Veelgestelde vragen
Keurt God polygamie goed?
Nee. De maatstaf die God bij het eerste huwelijk in het paradijs in Eden had vastgesteld was monogamie. Later heeft Jezus Christus die maatstaf voor zijn volgelingen opnieuw bevestigd (Genesis 2:18-24; Mattheüs 19:4-6).

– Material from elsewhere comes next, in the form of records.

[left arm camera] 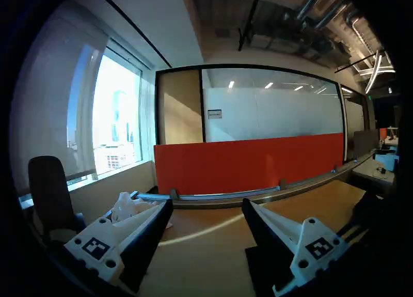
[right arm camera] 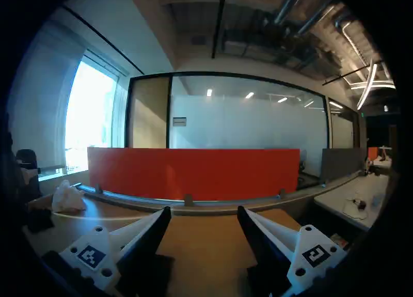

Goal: Fold towel

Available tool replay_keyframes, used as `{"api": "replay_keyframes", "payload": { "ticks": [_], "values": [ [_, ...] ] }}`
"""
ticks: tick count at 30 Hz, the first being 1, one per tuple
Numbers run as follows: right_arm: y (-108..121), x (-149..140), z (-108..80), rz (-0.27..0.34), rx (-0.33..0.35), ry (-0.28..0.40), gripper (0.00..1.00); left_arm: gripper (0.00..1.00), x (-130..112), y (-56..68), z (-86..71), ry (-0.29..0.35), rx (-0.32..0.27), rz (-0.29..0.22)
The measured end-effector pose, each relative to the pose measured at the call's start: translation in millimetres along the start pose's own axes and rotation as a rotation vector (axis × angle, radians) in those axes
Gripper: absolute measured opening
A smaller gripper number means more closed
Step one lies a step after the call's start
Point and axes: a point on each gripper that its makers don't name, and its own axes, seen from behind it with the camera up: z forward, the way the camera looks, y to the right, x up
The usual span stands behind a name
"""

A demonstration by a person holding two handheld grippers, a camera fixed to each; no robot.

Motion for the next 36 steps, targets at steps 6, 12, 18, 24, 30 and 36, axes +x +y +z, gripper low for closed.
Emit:
{"api": "replay_keyframes", "payload": {
  "ticks": [6,12,18,24,30,36],
  "values": [
    [-1.4,15.8,-1.6,0.007,-0.003,-0.001,0.99,0.99,10.3,1.4,0.2,-0.007,-0.010,0.001],
    [-5.3,18.8,0.3,0.004,0.006,-0.012,0.99,0.99,11.3,3.6,3.8,-0.027,-0.033,0.014],
    [-18.2,19.9,5.0,-0.030,0.049,-0.036,0.99,0.99,9.0,10.6,6.1,-0.059,-0.079,0.019],
    [-44.1,12.9,5.6,-0.086,0.173,-0.093,1.00,0.99,2.7,27.4,7.0,-0.108,-0.177,0.018],
    [-61.5,8.5,4.7,-0.138,0.279,-0.146,1.00,0.99,-2.0,45.8,6.1,-0.153,-0.288,0.035],
    [-69.0,6.4,4.9,-0.157,0.325,-0.181,1.00,0.99,-6.5,56.7,6.2,-0.172,-0.338,0.045]
  ]
}}
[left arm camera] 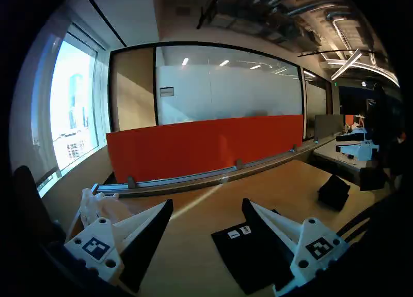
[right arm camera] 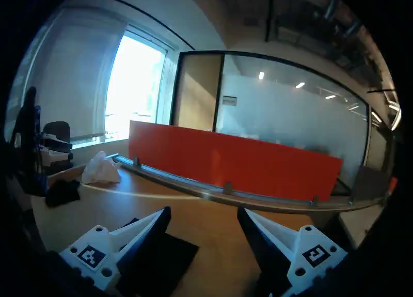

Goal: Fold towel

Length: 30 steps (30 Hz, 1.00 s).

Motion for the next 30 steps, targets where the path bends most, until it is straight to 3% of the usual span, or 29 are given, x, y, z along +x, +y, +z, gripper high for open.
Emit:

Maar mannen als Abraham, Jakob, David en Salomo uit voorchristelijke tijden hadden toch meerdere vrouwen? Inderdaad. Hoe wordt die regeling echter in de Bijbel afgeschilderd? De verslagen laten zien dat er in de gezinnen van Abraham en Jakob wrijving en ruzie door ontstond (Genesis 16:1-4; 29:18–30:24). Later omvatte Gods Wet de volgende instructie voor elke koning: „Hij [dient] zich geen menigte vrouwen te nemen, opdat zijn hart niet afwijkt” (Deuteronomium 17:15, 17). Salomo negeerde dat gebod door meer dan zevenhonderd vrouwen te trouwen. Droevig genoeg week Salomo’s hart inderdaad van Jehovah af als gevolg van de slechte invloed van zijn vele vrouwen (1 Koningen 11:1-4). Het is duidelijk dat de Bijbel een negatief beeld van polygamie schetst.
Toch zullen sommigen zich misschien afvragen waarom God polygamie onder zijn volk tolereerde. Maar denk eens aan het volgende: hebt u weleens een meubelstuk tijdelijk laten staan terwijl het vervangen moest worden, misschien met de gedachte dat het onpraktisch of lastig zou zijn het op dat moment weg te doen? Uiteraard zijn Gods wegen en gedachten hoger dan die van ons (Jesaja 55:8, 9). Toch kunnen we misschien enkele praktische redenen onderscheiden waarom hij polygamie een tijdlang heeft toegestaan.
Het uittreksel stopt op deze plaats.